### What to work on
Check each line of the entries below for the word "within", and copy the lines that have it.
——————————
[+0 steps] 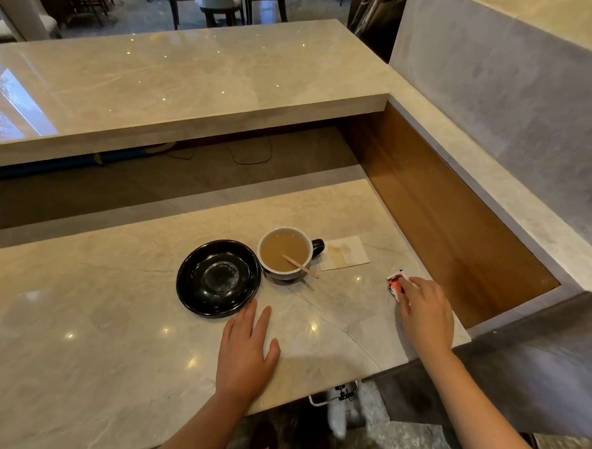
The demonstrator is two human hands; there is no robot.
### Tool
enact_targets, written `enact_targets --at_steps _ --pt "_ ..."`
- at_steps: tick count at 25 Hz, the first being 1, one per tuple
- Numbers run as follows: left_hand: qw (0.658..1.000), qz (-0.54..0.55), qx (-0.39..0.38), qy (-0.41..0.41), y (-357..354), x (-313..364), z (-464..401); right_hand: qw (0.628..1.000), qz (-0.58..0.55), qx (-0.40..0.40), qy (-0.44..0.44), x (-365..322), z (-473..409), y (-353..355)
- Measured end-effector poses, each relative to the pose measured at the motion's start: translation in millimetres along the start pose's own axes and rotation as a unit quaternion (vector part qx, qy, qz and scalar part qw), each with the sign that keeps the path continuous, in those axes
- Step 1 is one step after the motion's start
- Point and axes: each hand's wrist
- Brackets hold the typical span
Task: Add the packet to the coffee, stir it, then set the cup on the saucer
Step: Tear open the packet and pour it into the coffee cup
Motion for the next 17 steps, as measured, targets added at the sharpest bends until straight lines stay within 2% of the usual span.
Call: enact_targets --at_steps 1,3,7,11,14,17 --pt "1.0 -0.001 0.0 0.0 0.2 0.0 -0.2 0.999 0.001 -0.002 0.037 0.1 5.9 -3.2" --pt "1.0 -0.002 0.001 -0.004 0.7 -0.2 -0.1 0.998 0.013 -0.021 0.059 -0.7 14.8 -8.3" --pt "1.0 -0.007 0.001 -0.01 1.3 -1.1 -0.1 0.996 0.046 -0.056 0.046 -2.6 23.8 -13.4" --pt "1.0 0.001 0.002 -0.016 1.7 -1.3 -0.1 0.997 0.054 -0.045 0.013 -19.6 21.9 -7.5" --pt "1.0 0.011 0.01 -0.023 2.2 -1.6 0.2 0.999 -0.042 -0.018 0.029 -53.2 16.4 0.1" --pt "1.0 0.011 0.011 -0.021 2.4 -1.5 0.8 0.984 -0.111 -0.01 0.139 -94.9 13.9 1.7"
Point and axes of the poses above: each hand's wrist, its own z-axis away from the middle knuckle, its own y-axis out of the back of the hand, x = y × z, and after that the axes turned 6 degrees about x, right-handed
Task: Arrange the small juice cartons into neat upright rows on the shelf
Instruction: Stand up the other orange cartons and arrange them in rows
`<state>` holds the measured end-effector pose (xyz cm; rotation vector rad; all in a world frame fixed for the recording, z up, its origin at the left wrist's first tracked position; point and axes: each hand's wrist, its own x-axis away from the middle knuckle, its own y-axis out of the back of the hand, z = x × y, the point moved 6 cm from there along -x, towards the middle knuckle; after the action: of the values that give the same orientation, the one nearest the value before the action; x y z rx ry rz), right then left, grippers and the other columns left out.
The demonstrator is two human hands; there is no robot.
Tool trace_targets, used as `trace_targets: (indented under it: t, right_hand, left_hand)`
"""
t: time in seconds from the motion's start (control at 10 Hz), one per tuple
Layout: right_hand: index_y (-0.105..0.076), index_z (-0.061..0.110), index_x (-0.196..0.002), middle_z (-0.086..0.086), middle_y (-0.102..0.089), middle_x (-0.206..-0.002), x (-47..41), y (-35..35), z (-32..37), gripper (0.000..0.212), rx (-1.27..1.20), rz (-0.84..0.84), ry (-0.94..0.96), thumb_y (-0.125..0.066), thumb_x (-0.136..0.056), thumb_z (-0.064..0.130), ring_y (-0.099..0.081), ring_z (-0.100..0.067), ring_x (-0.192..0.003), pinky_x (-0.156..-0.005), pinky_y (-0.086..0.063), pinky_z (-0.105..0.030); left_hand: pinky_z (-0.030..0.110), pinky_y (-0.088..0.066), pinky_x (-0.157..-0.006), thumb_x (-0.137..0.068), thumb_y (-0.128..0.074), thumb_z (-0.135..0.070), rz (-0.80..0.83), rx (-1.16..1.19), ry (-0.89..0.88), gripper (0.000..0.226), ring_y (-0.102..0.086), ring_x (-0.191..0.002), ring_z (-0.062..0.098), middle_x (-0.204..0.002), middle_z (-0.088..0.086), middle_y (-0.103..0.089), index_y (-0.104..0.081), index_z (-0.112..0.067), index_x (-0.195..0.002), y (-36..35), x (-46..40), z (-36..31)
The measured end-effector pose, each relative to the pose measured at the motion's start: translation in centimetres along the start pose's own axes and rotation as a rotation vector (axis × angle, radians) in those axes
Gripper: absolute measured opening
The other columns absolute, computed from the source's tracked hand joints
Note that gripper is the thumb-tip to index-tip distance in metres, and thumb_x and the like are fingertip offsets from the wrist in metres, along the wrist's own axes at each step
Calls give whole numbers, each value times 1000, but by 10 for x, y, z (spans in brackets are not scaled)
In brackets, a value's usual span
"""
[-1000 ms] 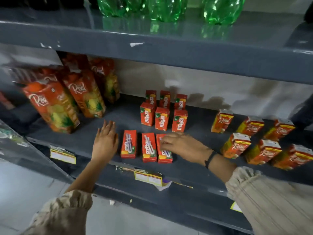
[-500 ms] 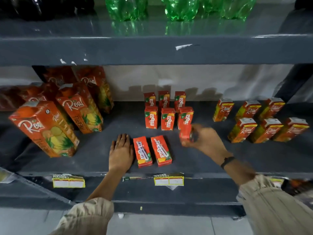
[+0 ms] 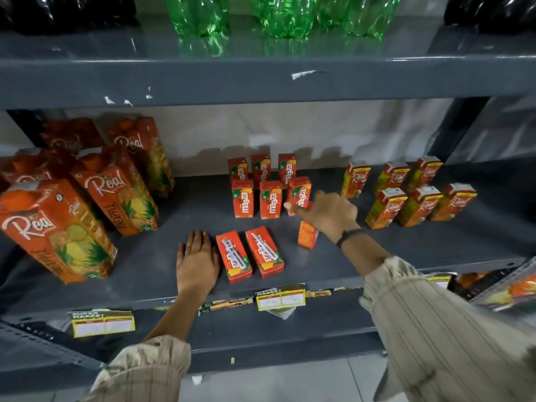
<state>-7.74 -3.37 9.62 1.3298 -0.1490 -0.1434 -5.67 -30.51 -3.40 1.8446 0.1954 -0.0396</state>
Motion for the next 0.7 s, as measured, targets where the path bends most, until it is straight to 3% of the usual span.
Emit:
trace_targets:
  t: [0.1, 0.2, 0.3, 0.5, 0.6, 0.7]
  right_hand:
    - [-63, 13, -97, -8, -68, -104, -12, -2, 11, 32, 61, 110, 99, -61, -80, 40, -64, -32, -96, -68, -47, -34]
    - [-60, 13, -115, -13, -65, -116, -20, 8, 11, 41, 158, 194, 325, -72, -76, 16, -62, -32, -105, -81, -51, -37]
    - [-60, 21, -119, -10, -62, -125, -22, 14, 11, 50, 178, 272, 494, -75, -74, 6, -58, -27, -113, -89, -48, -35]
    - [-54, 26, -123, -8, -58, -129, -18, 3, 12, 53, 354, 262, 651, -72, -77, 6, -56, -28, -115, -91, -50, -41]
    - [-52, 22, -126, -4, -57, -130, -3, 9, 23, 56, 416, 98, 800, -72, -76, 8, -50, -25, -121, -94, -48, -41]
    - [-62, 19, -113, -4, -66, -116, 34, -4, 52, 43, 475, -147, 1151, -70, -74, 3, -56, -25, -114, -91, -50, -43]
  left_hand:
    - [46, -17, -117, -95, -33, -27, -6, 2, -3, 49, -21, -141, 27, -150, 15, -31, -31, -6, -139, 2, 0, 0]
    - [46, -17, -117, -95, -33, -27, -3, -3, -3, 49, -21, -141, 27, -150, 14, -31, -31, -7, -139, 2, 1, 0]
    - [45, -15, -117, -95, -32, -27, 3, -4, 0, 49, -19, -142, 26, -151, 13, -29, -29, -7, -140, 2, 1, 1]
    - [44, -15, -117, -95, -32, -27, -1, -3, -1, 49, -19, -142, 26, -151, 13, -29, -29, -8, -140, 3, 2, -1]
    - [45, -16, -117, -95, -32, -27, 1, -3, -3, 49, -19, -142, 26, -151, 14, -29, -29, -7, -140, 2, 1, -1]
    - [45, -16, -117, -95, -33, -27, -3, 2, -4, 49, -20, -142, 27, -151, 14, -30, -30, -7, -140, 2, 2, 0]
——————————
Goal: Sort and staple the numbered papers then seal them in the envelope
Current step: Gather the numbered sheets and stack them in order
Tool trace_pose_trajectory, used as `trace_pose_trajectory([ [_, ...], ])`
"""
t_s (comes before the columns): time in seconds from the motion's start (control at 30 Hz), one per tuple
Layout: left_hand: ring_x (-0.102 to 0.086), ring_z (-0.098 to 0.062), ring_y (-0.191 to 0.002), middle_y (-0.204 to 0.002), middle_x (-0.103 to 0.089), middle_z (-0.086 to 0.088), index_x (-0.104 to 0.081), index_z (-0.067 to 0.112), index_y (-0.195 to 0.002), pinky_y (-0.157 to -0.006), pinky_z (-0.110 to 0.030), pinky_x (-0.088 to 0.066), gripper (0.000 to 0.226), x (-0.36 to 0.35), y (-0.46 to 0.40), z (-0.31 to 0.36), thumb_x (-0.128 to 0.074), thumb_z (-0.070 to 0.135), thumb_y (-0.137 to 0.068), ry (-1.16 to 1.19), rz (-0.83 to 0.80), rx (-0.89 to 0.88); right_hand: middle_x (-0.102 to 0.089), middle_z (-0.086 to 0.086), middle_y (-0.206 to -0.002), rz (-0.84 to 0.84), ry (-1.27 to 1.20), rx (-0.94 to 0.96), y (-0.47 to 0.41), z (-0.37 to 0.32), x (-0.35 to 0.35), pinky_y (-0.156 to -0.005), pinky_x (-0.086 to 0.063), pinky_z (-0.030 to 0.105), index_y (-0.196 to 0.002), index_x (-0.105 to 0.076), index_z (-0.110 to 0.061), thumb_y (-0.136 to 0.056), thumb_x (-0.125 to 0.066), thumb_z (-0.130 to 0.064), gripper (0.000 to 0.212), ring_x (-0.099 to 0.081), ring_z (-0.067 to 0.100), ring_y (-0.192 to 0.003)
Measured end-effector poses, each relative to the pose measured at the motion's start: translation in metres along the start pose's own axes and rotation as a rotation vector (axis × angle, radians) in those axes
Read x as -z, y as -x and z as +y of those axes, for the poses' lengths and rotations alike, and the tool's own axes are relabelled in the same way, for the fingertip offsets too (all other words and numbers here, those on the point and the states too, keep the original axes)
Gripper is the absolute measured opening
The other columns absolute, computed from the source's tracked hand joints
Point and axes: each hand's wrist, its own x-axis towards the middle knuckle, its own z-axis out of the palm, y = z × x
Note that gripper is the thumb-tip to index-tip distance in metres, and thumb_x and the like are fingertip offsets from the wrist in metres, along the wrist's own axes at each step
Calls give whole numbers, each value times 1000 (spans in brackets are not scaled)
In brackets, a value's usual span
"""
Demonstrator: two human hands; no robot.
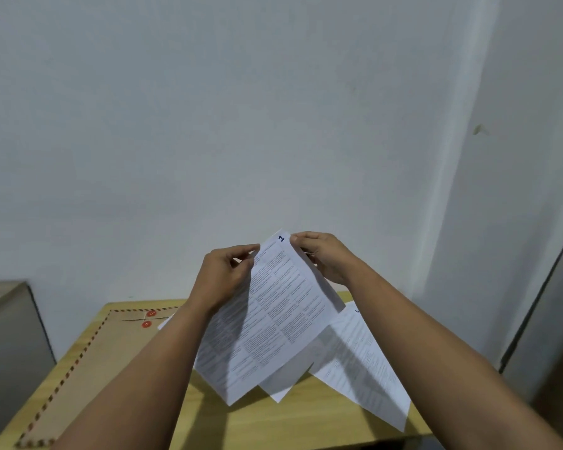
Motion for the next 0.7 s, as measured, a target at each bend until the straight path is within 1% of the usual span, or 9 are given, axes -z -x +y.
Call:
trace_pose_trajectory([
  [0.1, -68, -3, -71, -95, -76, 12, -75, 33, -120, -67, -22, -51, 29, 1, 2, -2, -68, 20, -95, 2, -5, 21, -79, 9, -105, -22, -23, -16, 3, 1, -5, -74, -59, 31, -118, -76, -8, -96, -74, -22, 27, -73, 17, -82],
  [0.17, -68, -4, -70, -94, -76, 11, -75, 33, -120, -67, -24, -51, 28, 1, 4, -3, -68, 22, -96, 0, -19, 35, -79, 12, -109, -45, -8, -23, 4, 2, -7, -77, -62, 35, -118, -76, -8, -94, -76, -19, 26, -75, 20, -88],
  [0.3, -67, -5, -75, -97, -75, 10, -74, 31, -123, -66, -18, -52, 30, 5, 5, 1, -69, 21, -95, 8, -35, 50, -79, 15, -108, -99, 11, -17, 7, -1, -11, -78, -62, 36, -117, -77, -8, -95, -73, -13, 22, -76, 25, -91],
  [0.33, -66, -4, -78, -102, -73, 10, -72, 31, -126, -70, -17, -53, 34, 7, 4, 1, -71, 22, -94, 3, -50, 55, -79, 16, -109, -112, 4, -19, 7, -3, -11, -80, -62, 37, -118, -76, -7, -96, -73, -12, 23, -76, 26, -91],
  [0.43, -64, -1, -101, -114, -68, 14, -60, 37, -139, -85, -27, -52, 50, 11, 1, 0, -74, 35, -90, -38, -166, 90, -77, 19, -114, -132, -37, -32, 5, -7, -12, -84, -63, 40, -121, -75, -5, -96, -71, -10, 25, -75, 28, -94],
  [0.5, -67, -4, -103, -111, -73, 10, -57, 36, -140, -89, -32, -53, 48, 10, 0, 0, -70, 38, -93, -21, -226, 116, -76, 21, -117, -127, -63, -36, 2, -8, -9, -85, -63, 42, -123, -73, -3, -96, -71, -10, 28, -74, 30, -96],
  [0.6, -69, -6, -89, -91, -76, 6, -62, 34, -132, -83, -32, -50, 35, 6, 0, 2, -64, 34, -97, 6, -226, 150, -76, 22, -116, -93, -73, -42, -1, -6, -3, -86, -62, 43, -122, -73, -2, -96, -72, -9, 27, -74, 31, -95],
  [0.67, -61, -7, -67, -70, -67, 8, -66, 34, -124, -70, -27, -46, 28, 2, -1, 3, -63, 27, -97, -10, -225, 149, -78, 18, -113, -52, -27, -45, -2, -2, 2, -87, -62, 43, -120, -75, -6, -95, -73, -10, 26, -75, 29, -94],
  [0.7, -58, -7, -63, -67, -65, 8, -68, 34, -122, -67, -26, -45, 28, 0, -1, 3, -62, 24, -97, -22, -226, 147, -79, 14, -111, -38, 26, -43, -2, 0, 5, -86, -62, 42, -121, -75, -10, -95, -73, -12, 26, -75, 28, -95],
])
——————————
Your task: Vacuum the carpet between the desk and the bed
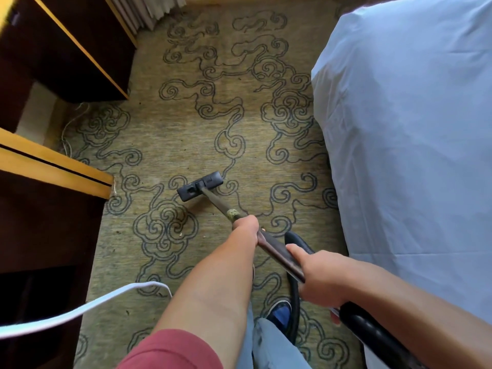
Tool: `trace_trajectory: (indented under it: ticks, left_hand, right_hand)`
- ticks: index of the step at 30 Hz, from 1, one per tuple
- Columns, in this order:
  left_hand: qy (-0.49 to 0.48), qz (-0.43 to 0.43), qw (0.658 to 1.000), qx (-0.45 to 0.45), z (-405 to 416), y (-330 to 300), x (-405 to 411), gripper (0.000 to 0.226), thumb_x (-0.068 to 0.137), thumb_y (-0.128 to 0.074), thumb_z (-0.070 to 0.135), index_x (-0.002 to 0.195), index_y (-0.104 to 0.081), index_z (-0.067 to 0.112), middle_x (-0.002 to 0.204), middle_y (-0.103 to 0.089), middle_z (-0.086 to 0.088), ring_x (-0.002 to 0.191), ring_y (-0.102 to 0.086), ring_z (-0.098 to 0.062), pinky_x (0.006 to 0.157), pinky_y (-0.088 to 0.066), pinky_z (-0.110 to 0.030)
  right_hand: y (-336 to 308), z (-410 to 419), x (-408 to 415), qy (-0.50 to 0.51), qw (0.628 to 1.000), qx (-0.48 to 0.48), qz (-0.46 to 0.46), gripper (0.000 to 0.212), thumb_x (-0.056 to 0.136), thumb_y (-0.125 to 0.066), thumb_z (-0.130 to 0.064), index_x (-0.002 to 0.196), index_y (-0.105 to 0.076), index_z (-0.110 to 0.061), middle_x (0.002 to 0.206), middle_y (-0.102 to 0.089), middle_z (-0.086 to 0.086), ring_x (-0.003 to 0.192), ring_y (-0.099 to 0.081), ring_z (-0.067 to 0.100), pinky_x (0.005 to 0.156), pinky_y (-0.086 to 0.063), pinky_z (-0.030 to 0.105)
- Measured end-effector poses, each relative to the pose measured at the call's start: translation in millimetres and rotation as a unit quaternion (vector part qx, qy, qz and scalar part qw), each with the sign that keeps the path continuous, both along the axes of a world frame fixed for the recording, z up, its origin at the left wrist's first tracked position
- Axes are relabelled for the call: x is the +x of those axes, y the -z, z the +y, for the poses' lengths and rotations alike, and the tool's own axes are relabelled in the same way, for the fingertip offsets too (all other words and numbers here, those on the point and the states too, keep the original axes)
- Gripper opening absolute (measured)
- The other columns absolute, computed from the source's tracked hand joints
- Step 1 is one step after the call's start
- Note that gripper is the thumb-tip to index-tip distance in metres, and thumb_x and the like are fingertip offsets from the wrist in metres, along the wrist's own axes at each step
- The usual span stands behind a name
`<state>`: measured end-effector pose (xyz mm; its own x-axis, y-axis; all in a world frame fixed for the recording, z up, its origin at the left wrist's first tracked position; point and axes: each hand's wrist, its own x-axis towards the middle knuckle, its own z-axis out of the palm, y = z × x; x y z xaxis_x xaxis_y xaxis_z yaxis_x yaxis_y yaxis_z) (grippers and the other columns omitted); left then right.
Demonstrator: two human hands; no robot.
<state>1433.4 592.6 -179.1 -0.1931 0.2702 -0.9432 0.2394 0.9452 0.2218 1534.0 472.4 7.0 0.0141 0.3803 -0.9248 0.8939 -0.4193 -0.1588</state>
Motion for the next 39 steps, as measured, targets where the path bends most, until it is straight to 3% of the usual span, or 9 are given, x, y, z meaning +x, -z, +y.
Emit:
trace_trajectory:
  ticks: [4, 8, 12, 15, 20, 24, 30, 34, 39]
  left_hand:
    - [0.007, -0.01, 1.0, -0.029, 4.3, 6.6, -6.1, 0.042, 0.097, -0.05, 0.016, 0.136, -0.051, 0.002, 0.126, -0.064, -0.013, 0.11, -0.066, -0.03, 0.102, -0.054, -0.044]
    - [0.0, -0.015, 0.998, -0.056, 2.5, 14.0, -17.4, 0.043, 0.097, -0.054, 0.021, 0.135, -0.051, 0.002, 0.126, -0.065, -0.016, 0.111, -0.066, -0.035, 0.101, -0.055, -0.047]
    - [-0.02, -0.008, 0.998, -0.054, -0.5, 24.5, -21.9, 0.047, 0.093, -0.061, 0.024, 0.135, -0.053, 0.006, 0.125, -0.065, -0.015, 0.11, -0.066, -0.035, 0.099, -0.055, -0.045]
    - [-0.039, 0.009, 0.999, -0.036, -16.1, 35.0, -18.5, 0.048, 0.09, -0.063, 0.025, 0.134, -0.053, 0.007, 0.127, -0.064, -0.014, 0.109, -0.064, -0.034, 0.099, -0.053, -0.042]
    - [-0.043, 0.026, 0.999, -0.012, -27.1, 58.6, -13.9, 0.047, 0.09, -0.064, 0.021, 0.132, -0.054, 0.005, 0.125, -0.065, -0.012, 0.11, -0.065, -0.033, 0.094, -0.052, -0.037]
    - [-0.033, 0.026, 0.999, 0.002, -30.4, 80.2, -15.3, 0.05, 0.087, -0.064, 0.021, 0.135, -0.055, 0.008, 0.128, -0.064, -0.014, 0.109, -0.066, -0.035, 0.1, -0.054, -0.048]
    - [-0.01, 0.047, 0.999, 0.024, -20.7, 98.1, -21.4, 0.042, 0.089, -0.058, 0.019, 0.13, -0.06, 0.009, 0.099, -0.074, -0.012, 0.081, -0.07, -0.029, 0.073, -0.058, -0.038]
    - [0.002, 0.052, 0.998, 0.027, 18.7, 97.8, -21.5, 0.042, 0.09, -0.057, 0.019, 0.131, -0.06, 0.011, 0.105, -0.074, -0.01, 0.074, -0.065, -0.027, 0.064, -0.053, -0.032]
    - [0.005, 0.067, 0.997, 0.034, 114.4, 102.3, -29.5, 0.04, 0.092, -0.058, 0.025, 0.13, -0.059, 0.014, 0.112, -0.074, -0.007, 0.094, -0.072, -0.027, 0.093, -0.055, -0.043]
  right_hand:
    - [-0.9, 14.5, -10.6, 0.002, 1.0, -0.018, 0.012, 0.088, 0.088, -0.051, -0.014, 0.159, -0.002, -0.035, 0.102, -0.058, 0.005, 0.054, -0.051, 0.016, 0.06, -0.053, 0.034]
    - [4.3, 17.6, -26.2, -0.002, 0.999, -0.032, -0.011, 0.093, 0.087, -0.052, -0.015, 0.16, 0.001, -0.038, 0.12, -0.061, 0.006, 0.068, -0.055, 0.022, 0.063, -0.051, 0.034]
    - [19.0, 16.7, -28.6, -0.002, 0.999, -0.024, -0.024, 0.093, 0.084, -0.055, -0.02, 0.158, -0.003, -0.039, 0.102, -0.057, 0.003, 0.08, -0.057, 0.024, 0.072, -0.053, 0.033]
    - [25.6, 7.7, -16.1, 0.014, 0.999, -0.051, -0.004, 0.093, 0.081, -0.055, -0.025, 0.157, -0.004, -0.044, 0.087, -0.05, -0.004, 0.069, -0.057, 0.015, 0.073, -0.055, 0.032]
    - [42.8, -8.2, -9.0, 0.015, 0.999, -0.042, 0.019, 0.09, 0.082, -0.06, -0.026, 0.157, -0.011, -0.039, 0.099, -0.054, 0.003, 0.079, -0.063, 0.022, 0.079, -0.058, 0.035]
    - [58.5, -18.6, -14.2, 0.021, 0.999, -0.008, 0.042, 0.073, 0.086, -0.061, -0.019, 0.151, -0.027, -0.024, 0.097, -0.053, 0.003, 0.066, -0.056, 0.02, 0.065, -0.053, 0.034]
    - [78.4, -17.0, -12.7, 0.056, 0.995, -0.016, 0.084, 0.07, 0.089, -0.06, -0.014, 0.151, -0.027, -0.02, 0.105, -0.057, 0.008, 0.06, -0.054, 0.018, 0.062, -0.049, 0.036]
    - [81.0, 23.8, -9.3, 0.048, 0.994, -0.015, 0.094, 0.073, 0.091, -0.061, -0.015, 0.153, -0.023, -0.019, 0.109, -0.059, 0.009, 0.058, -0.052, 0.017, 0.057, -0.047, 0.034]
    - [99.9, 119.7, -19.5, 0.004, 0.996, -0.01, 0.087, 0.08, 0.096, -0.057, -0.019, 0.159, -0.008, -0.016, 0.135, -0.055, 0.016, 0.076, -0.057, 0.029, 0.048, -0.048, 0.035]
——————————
### Result
Motion for the next 17 steps, as measured, targets added at the sharpest bends until straight lines stay within 2% of the usual span.
Motion for the next 0.7 s, as measured, a target at each bend until the straight path is within 1% of the usual span, or 9 are given, axes -z -x +y.

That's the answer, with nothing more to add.